Exercise goal - Without further comment, state how many lines in the listing below contain the word "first".

Dataset content -
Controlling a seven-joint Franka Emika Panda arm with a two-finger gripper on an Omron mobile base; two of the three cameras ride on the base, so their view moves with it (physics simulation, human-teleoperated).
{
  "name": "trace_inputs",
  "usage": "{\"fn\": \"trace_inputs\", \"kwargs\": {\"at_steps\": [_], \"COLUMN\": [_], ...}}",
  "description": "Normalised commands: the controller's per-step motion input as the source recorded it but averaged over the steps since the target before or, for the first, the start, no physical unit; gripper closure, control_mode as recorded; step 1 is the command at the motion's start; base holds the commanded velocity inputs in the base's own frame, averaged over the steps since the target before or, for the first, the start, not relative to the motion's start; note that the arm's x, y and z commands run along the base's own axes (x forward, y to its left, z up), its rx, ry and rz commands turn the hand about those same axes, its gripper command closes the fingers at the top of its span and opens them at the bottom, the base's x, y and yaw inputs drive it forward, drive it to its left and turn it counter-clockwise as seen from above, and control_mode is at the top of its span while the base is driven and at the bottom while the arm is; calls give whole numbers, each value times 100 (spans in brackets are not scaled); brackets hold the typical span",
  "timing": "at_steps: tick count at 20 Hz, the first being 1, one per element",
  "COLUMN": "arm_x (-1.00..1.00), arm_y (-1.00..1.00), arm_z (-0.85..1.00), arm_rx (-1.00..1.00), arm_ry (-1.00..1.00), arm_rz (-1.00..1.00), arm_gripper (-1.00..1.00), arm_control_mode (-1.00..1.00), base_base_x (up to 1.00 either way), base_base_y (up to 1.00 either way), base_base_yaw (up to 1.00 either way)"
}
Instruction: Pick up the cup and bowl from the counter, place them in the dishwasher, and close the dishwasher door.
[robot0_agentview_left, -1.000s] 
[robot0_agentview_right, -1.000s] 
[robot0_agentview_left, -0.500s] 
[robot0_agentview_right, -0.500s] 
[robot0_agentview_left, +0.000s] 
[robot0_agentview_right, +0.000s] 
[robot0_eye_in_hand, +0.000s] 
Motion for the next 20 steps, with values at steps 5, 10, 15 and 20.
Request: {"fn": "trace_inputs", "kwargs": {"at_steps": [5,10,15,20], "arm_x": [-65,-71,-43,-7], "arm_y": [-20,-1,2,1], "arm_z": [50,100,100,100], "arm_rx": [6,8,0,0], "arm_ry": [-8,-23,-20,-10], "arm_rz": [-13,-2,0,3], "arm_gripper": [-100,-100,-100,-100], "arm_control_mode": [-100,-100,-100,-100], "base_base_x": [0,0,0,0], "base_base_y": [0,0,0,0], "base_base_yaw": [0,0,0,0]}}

Task solution - 2